» **Problem description**
Copy out the whole listing exactly as given. Skip the pictures.

►

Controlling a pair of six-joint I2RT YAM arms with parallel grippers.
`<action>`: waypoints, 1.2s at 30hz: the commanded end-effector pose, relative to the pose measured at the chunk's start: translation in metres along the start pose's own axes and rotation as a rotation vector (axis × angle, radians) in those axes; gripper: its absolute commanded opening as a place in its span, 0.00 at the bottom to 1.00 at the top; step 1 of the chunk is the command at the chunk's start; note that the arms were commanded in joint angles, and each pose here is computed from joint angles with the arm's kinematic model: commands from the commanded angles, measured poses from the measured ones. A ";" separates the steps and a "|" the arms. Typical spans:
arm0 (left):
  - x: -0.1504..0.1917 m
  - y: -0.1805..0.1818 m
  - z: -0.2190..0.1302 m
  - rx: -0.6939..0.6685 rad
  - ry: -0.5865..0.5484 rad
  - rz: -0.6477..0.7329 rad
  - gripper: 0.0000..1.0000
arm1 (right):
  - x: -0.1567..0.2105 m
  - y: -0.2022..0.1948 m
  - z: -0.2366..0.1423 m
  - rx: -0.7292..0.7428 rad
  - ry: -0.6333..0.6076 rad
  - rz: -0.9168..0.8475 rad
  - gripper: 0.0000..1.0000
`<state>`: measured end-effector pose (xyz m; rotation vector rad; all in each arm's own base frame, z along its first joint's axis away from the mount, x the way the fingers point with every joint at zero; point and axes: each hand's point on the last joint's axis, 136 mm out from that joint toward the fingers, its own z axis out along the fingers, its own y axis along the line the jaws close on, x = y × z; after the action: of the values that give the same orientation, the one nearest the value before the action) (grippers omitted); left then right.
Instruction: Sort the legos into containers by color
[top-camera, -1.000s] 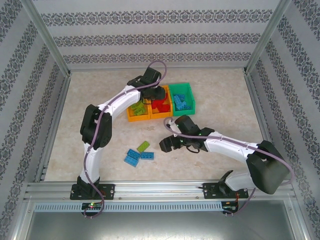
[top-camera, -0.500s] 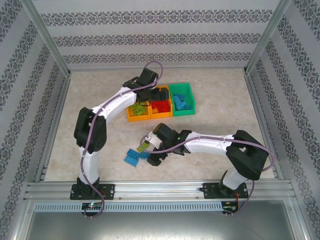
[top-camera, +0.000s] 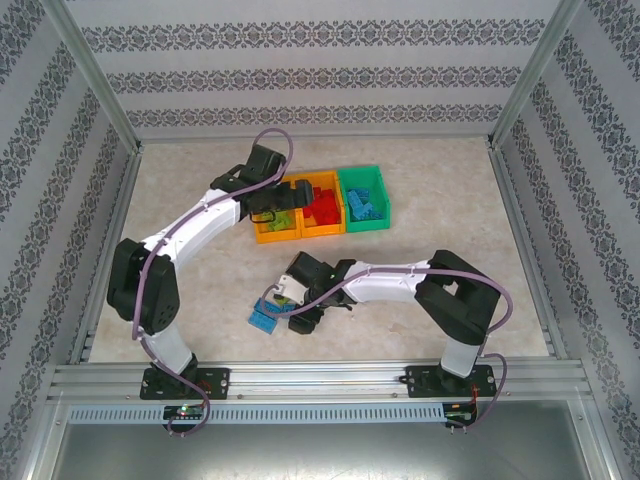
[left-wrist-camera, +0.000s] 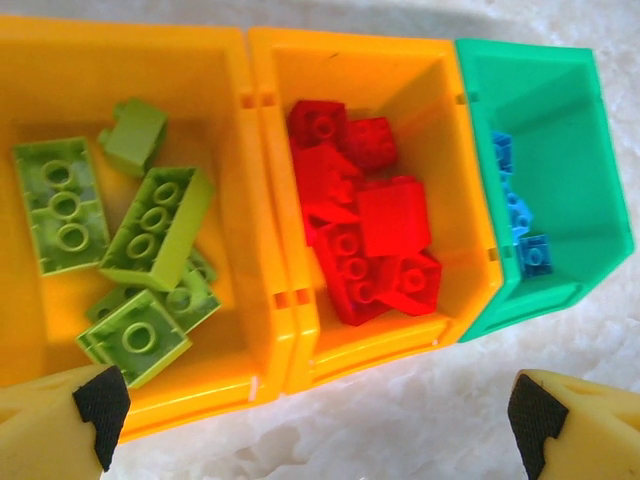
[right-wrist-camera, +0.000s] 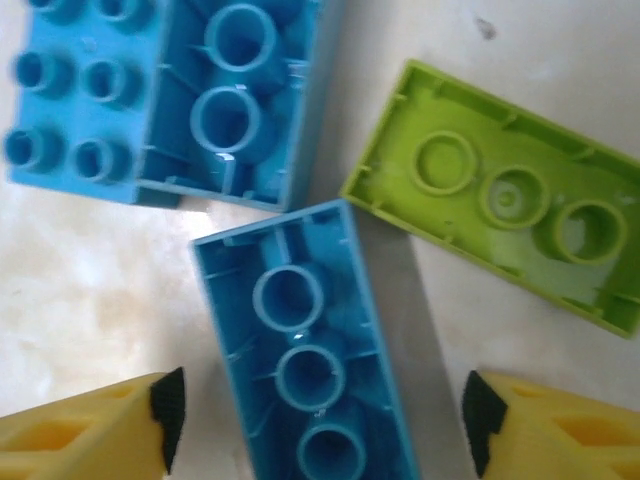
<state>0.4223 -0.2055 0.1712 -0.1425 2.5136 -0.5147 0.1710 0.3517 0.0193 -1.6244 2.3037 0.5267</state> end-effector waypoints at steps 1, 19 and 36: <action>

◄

» **Solved problem**
Controlling a pair of six-joint I2RT YAM arms with parallel grippers.
`<action>`: waypoints, 1.2s at 30hz: the commanded end-effector pose, relative to the pose measured at the chunk's start: translation in metres along the start pose's own axes and rotation as a rotation vector (axis × angle, radians) in those axes; gripper: its absolute commanded opening as a place in its span, 0.00 at the bottom to 1.00 at the top; step 1 of the chunk is the command at the chunk's start; note that the arms were commanded in joint angles, and each pose here is computed from joint angles with the arm's kinematic model: commands from the commanded angles, measured poses from the measured ones. A ";" separates the steps and a "|" the arms. Typical spans:
arm0 (left):
  - x: -0.1504..0.1917 m
  - y: -0.1805..0.1818 m
  - z: -0.2190..0.1302 m
  - rx: -0.6939..0.6685 rad
  - ry: -0.5865..0.5484 rad
  - rz: -0.6477..0.7329 rad
  - gripper: 0.0000..1.0000
arm1 (right):
  - x: -0.1567..0.2105 m
  - y: -0.2022..0.1948 m
  - z: -0.2366..0.1423 m
  - rx: -0.7292..0.7428 rad
  - ry: -0.6333..0.6076 rad
  - rz: -0.9168..0.8475 rad
  - gripper: 0.0000..1.0000
`<state>`: measured end-effector pose (xyz m; rotation vector rad; all in each arm's own base frame, z along its first joint's axis away from the mount, x the way the fingers point with every joint at zero; point and axes: each hand's point on the last joint's axis, 136 mm out from that joint toward the fingers, its own z axis out along the fingers, its own y axis along the line the jaws close on, x = y × z; after the action: of the values that give the same orientation, the one nearest the value before the action) (grippers omitted); left then right.
Instruction: Sort the legos into containers by color
[top-camera, -1.000s] 
[top-camera, -0.500s] 
[top-camera, +0.000s] 
[left-wrist-camera, +0.000s] 
[right-wrist-camera, +0.000s] 
<state>0.4223 -0.2055 0.1712 -0.1425 2.5136 -0.5147 0.1710 0.3517 0.0193 -1.6244 2.3037 0.5267</state> end-effector waypoints at steps 1, 19 and 36: <action>

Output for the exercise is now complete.